§ **INSTRUCTIONS FOR THE TASK**
Lines with the string "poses" are to be identified in the listing and copied.

(PROVIDED DATA)

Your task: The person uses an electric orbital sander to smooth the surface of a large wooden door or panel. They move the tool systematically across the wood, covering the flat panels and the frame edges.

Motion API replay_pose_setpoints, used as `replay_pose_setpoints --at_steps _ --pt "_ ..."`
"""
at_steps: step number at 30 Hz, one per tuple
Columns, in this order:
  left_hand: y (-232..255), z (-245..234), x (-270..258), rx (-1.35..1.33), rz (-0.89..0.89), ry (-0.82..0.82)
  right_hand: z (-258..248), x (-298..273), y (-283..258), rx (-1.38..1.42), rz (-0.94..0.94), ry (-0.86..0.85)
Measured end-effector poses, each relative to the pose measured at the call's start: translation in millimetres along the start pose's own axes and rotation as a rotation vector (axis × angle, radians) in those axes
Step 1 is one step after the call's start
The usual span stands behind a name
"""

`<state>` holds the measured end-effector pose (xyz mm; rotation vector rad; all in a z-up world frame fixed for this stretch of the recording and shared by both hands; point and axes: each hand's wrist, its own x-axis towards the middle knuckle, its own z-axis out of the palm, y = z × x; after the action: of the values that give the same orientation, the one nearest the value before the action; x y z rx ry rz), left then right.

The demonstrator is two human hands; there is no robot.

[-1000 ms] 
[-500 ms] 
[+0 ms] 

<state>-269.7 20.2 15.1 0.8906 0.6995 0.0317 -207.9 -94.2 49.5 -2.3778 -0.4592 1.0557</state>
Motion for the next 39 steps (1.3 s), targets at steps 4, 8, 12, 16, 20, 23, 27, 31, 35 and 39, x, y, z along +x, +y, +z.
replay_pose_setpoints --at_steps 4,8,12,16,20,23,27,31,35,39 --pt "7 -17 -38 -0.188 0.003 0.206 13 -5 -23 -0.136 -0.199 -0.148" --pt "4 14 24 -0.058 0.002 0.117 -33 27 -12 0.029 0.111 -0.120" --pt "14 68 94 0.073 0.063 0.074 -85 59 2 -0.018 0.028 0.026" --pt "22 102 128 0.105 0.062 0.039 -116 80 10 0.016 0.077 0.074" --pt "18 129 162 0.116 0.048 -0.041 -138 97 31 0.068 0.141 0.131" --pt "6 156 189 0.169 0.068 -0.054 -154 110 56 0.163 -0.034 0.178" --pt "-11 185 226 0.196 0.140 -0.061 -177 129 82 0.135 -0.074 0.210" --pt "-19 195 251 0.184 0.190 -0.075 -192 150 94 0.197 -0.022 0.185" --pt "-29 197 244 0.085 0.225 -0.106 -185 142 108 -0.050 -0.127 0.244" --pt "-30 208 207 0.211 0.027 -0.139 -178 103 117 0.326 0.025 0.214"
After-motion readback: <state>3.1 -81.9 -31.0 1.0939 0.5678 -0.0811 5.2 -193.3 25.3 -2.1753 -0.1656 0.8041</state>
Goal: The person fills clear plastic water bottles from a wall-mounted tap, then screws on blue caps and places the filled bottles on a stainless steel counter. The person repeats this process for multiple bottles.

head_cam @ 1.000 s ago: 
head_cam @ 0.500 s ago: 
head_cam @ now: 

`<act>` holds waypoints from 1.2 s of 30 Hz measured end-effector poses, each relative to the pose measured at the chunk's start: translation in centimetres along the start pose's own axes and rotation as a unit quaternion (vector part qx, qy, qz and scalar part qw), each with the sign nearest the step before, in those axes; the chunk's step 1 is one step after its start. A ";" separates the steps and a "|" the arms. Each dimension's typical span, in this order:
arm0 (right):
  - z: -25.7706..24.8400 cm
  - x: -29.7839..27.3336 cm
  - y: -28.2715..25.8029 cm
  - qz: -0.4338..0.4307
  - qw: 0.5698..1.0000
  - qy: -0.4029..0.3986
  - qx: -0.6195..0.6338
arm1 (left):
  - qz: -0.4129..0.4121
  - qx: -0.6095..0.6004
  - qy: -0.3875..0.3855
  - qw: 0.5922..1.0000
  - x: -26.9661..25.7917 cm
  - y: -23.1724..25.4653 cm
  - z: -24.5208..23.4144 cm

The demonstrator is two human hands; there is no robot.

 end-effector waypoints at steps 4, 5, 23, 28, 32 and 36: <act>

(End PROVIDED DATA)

§ **SOLUTION FOR THIS TASK**
Measured end-effector poses, each relative to the pose measured at the call's start: translation in millimetres along the start pose's own axes and rotation as a rotation vector (axis × angle, radians) in those axes
`<act>` holds waypoints from 1.2 s of 30 Hz measured end-effector poses, each relative to the pose measured at the chunk's start: translation in centimetres along the start pose's own axes and rotation as a unit quaternion (vector part qx, qy, qz and scalar part qw), each with the sign nearest the step before, in those axes; the chunk's step 1 is one step after its start. A ";" separates the steps and a "|" the arms. Each dimension's typical span, in this order:

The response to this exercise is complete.